### WHAT TO DO
With the pictures left out, please write out exactly each line from the one containing "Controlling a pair" through the end of the material.

### DATA BELOW
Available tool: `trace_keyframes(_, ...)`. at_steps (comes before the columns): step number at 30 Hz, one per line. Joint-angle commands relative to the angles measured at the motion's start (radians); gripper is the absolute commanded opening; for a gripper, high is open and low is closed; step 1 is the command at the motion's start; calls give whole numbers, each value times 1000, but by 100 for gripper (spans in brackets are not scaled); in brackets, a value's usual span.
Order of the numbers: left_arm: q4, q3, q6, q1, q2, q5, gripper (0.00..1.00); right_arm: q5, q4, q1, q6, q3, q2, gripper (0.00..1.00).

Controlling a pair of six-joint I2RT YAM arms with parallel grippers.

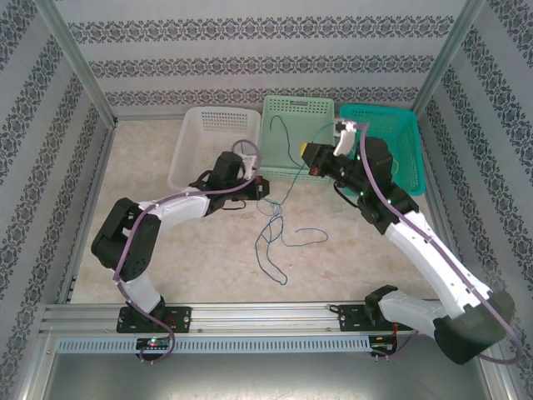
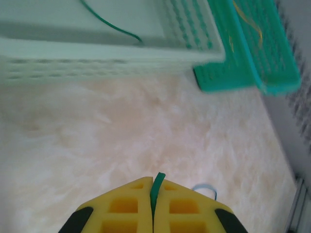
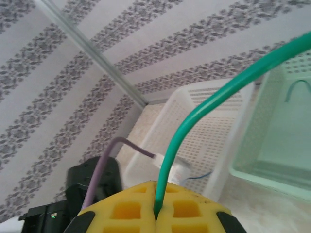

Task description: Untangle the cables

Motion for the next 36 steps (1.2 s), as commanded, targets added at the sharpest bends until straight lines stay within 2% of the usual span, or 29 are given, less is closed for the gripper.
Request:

### YOUR SOLUTION
Controlling a pair of six-joint I2RT YAM arms with parallel grippers.


Task description: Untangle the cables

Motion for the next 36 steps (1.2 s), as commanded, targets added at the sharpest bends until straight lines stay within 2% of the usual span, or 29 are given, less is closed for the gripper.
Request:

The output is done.